Technical SEO
Technical SEO Checklist for Aviation Websites
Jacob Milner·Founder, Epic EditsPublished May 17, 2026
Your aviation website might look brilliant, but if the technical SEO is broken, Google doesn't care. Here's how to fix it.
I was looking at an FBO's website last week. Beautiful design. Stunning aircraft photos. Video backgrounds. The works. Then I ran a technical SEO audit. Page speed score: 23 out of 100. Mobile usability: failing. Core Web Vitals: all red.
Here's what nobody tells you: **technical SEO for aviation websites** matters just as much as your content. Actually, scratch that—it matters more. Because if Google can't properly crawl, index, and serve your site, all that beautiful content is worthless. For charter operators specifically, our private jet technical SEO service addresses the unique challenges aviation sites face.

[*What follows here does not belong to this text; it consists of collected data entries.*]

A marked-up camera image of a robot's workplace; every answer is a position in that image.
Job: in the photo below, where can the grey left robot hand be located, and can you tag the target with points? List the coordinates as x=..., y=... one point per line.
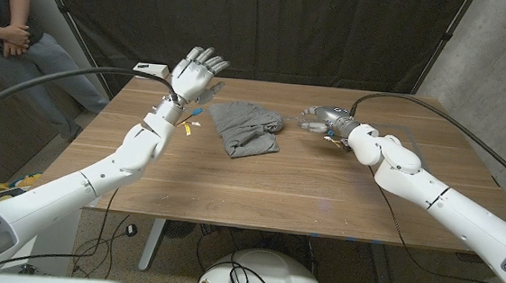
x=194, y=78

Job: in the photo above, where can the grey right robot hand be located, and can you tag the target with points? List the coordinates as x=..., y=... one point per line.
x=331, y=118

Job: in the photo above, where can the grey shorts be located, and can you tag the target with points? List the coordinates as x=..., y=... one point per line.
x=247, y=127

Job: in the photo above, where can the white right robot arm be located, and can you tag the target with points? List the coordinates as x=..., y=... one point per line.
x=434, y=192

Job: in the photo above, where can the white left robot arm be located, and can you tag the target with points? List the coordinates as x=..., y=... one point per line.
x=73, y=181

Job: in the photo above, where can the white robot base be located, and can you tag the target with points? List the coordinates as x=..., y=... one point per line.
x=279, y=270

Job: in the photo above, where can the white power strip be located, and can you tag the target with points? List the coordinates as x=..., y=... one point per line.
x=150, y=68

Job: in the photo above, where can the black backdrop curtain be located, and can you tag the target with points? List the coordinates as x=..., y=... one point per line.
x=253, y=19

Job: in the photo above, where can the black backdrop stand pole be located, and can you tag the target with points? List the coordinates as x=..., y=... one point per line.
x=64, y=11
x=444, y=36

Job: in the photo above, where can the black round fan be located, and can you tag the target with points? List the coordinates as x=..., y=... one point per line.
x=179, y=229

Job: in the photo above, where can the grey table leg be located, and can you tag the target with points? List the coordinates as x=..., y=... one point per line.
x=381, y=269

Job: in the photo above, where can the black round floor plug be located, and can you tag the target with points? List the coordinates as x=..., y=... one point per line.
x=131, y=230

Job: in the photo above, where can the white table leg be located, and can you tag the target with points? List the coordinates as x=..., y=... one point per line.
x=152, y=242

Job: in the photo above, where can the yellow teal floor object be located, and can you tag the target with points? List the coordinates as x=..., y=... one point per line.
x=23, y=182

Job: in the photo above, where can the person in dark shirt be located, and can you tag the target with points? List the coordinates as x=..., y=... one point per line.
x=1, y=8

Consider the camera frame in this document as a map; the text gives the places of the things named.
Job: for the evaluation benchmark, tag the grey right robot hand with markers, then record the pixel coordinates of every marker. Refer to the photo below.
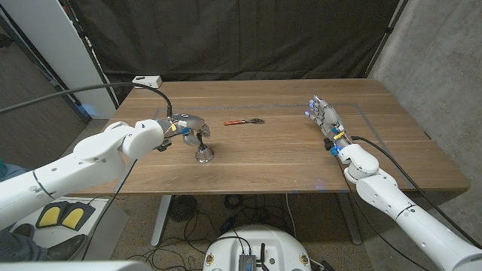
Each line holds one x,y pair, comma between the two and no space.
331,120

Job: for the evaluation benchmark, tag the person's blue jeans leg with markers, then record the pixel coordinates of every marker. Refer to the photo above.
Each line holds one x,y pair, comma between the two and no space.
19,248

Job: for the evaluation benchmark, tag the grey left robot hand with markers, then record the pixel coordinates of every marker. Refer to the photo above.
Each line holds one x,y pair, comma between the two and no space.
190,122

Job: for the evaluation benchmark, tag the yellow and black foot pedal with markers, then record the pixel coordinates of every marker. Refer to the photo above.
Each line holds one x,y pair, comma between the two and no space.
50,217
75,218

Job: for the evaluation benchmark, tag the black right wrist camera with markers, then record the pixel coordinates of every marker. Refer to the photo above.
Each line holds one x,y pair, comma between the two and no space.
328,144

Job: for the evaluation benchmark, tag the black antenna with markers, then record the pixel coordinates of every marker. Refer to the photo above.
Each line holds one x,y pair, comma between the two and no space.
262,253

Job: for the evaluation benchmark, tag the black backdrop curtain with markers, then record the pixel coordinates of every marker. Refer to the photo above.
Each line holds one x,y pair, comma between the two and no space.
233,37

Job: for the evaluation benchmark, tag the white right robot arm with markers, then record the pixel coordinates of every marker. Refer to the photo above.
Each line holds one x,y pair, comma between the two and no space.
414,222

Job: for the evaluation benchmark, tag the white power strip box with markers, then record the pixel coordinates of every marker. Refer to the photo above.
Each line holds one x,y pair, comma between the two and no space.
148,80

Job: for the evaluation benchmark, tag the dark shoe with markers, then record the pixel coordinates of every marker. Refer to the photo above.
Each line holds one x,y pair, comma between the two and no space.
24,230
68,247

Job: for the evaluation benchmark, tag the grey table leg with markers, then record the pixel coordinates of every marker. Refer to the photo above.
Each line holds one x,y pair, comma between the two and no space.
350,222

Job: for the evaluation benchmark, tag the white table leg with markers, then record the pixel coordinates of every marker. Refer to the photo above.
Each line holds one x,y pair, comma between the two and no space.
161,222

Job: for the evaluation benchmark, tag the grey electronics box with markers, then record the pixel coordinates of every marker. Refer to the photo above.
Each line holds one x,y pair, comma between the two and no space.
247,262

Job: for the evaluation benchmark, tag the white platform board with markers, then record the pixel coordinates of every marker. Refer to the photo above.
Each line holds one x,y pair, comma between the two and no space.
105,226

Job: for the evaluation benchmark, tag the blue grey bin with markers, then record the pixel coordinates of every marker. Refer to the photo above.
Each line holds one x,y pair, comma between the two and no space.
9,172

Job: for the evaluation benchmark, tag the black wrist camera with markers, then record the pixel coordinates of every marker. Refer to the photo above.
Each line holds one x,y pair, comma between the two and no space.
164,145
328,144

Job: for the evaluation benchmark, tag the grey tape outline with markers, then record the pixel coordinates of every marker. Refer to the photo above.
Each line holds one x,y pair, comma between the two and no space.
263,107

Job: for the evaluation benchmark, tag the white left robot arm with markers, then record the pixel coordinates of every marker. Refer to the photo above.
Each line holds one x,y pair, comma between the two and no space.
94,158

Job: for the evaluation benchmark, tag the white leaning wall panel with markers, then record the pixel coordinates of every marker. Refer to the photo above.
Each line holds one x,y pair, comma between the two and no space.
56,45

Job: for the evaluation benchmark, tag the black backdrop stand pole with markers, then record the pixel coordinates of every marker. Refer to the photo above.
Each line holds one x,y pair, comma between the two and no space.
386,37
89,52

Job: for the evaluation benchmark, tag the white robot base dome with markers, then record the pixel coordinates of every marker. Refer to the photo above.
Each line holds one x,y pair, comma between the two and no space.
263,241

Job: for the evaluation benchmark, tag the black round fan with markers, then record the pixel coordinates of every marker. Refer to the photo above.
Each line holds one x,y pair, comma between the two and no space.
183,209

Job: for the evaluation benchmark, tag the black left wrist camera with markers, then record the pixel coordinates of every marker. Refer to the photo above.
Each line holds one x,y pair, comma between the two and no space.
164,145

This isn't theoretical stuff. I've seen aviation companies spend £20k on website redesigns and actually rank *worse* afterwards because nobody checked the technical foundations.

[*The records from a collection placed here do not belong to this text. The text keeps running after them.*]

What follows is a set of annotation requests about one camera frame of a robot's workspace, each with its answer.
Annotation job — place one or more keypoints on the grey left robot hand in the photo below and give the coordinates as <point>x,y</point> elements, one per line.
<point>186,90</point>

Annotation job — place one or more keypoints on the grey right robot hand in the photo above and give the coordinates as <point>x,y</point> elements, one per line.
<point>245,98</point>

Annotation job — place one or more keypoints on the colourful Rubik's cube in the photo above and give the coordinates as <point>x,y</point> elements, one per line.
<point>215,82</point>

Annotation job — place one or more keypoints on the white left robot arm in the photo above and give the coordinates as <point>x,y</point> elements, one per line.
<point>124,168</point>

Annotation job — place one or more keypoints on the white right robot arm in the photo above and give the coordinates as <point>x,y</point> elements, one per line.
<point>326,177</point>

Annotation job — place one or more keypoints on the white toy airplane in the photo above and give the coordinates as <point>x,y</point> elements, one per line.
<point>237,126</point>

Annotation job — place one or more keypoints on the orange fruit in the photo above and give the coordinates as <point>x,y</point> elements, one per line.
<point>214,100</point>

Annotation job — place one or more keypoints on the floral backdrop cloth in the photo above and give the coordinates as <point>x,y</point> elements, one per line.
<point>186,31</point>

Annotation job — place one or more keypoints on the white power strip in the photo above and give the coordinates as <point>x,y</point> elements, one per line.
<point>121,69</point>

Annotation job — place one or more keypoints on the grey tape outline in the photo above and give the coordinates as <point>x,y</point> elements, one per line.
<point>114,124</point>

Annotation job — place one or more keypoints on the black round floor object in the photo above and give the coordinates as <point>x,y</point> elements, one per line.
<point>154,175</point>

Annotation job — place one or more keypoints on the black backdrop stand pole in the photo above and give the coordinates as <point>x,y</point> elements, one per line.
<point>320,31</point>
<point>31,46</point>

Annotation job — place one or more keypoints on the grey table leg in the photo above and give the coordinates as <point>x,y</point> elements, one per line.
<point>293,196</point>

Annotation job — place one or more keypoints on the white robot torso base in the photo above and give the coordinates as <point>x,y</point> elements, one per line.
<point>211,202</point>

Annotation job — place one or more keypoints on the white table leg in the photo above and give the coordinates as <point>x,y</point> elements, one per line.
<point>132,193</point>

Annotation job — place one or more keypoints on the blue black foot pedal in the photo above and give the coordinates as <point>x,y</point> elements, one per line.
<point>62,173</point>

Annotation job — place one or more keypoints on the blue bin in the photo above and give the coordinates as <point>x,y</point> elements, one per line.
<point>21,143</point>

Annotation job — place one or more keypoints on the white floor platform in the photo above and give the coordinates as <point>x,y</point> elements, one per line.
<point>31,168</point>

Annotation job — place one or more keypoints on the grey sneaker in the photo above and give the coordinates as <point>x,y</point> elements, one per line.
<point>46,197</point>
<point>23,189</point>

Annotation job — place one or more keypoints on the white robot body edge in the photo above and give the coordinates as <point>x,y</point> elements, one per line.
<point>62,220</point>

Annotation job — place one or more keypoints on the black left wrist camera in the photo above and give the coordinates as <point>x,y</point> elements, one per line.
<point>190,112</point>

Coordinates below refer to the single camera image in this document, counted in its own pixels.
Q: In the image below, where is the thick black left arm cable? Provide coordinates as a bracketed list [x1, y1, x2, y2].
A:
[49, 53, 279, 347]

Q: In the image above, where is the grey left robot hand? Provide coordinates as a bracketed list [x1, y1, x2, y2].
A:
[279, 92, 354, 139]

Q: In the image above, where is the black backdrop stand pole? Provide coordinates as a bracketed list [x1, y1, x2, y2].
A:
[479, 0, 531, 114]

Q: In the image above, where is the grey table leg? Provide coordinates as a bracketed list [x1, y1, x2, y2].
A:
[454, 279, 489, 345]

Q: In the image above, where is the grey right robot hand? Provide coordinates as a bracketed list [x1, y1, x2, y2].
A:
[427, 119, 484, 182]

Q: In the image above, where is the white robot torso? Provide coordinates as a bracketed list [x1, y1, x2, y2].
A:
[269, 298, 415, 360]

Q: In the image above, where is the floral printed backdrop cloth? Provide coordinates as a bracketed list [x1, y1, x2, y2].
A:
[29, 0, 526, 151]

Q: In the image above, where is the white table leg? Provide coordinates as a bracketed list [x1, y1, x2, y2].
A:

Why Is Technical SEO Different for Aviation Sites?
Aviation websites have unique challenges. You've got massive image galleries (aircraft interiors, exteriors, fleet photos). You've got route calculators and booking systems. You've got multiple location pages for FBOs. All of this can absolutely tank your technical SEO if done wrong.
The Stakes Are High:
- •Google uses page speed as a ranking factor. Slow site = lower rankings.

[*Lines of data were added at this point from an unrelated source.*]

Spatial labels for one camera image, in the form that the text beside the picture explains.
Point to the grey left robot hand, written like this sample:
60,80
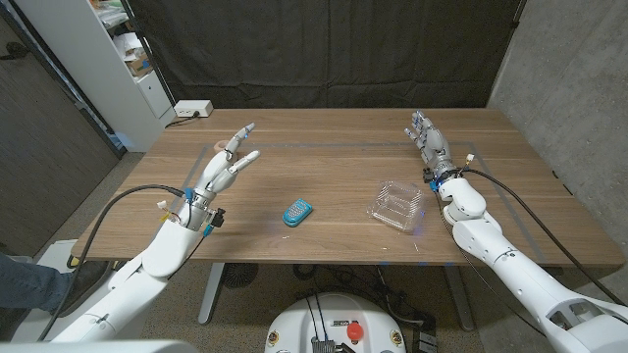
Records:
216,176

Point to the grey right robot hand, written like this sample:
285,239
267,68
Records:
434,147

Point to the teal toy phone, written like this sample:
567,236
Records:
297,213

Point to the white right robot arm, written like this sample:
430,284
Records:
520,274

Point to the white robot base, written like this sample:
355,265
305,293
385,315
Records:
294,323

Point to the clear plastic clamshell container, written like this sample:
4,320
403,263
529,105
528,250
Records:
396,206

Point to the cardboard box with blue tape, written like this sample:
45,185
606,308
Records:
138,64

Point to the white power strip box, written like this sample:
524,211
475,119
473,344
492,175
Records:
192,108

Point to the black round fan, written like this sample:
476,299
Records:
239,274

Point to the grey table leg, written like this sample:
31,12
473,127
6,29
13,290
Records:
460,299
211,294

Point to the black curtain backdrop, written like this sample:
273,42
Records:
324,49

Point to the black shoe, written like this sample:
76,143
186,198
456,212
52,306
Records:
86,279

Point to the white shelf cabinet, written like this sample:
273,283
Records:
93,64

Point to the black box on floor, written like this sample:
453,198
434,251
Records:
425,338

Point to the red emergency stop button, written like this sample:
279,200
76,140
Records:
354,331

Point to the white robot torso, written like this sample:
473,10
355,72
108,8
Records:
98,347

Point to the person's leg in jeans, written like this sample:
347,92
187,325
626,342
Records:
24,287

- •Mobile-first indexing means your mobile site determines your rankings, not desktop.
- •Crawl budget matters. If Google wastes time on broken pages, it won't index your good ones.
- •Technical issues cause indexation problems. Your pages might not even be in Google's index.
Right, let's get into the actual checklist. I'm going to assume you've got basic access to Google Search Console and can either speak to your developer or work with an agency like Epic Edits to implement these fixes.
How Do You Optimise Page Speed for Aviation Websites?
Here's a fun stat: for every second your page takes to load, conversions drop by 7%. Your potential clients are busy people. They're not waiting around for your 10MB hero image to load.
The Speed Checklist:
Compress All Images
Use WebP format instead of JPG/PNG. It's 30% smaller with the same quality. Tools like ImageOptim or TinyPNG work brilliantly. For aviation sites with dozens of aircraft photos, this alone can save 5+ seconds of load time.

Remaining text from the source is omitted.